### What is being asked:
Reproduce the listing word for word. Skip any image.

━━━━━━━━

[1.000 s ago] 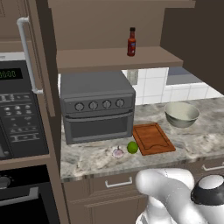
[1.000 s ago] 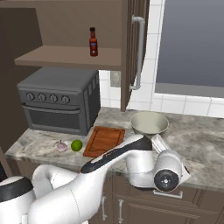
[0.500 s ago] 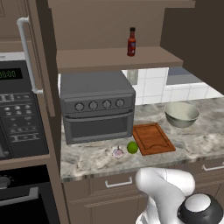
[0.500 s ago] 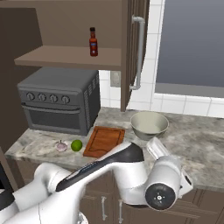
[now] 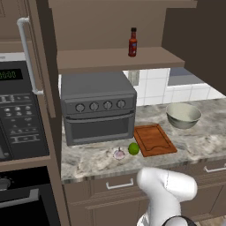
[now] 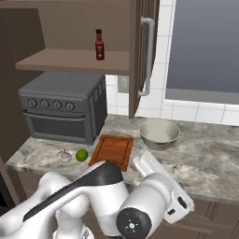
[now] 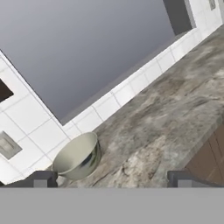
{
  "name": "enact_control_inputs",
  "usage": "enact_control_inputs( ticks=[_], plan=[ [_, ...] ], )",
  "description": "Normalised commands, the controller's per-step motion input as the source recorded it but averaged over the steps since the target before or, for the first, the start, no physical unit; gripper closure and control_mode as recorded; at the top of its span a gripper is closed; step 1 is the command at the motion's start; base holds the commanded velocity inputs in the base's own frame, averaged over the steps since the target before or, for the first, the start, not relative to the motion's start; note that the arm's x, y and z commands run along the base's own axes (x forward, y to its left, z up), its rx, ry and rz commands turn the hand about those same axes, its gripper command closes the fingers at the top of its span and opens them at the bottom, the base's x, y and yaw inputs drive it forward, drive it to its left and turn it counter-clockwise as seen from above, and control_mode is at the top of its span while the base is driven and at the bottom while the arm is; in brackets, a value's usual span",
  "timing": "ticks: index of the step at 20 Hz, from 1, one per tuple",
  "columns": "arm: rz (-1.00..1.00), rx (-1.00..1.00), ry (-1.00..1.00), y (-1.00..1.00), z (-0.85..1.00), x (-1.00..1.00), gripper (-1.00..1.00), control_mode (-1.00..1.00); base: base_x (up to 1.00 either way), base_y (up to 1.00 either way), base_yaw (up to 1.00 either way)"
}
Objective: Open the cabinet. Place the bowl and condiment on the counter. Then place the lime and garlic on the cutting board.
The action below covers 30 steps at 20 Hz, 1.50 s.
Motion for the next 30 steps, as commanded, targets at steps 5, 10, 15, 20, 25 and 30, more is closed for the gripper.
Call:
enact_control_inputs(
  ticks=[5,10,15,20,25,30],
  plan=[
    [-0.09,-0.17,0.00,0.80,0.20,-0.29,-1.00,-1.00,0.00,0.00,0.00],
    [-0.05,-0.21,0.00,0.92,0.19,-0.10,-1.00,-1.00,0.00,0.00,0.00],
    [0.00,-0.11,0.00,0.76,0.26,0.00,-1.00,-1.00,0.00,0.00,0.00],
    [0.05,-0.04,0.02,0.60,0.25,0.00,-1.00,-1.00,0.00,0.00,0.00],
    [0.05,-0.04,0.03,0.58,0.06,0.00,-1.00,-1.00,0.00,0.00,0.00],
    [0.05,-0.03,0.02,0.58,0.05,0.00,-1.00,-1.00,0.00,0.00,0.00]
  ],
)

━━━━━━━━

### Output of the exercise:
[1.000 s ago] 
[1.000 s ago] 
[0.500 s ago] 
[0.500 s ago] 
[now] 
[now] 
[now] 
{
  "name": "enact_control_inputs",
  "usage": "enact_control_inputs( ticks=[_], plan=[ [_, ...] ], )",
  "description": "Normalised commands, the controller's per-step motion input as the source recorded it but averaged over the steps since the target before or, for the first, the start, no physical unit; gripper closure and control_mode as recorded; at the top of its span a gripper is closed; step 1 is the command at the motion's start; base holds the commanded velocity inputs in the base's own frame, averaged over the steps since the target before or, for the first, the start, not relative to the motion's start; note that the arm's x, y and z commands run along the base's own axes (x forward, y to its left, z up), its rx, ry and rz commands turn the hand about those same axes, its gripper command closes the fingers at the top of its span and opens them at the bottom, the base's x, y and yaw inputs drive it forward, drive it to its left and turn it counter-clockwise as seen from above, and control_mode is at the top of its span while the base is driven and at the bottom while the arm is; in brackets, a value's usual span",
  "timing": "ticks: index of the step at 20 Hz, from 1, one per tuple",
  "columns": "arm: rz (-1.00..1.00), rx (-1.00..1.00), ry (-1.00..1.00), y (-1.00..1.00), z (-0.85..1.00), x (-1.00..1.00), gripper (-1.00..1.00), control_mode (-1.00..1.00); base: base_x (up to 1.00 either way), base_y (up to 1.00 either way), base_yaw (up to 1.00 either way)"
}
Objective: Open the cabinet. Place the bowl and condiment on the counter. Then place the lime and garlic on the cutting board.
The action below covers 30 steps at 20 Hz, 1.50 s.
Motion for the next 30 steps, as commanded, targets at steps 5, 10, 15, 20, 25 and 30, more is closed for the gripper.
Call:
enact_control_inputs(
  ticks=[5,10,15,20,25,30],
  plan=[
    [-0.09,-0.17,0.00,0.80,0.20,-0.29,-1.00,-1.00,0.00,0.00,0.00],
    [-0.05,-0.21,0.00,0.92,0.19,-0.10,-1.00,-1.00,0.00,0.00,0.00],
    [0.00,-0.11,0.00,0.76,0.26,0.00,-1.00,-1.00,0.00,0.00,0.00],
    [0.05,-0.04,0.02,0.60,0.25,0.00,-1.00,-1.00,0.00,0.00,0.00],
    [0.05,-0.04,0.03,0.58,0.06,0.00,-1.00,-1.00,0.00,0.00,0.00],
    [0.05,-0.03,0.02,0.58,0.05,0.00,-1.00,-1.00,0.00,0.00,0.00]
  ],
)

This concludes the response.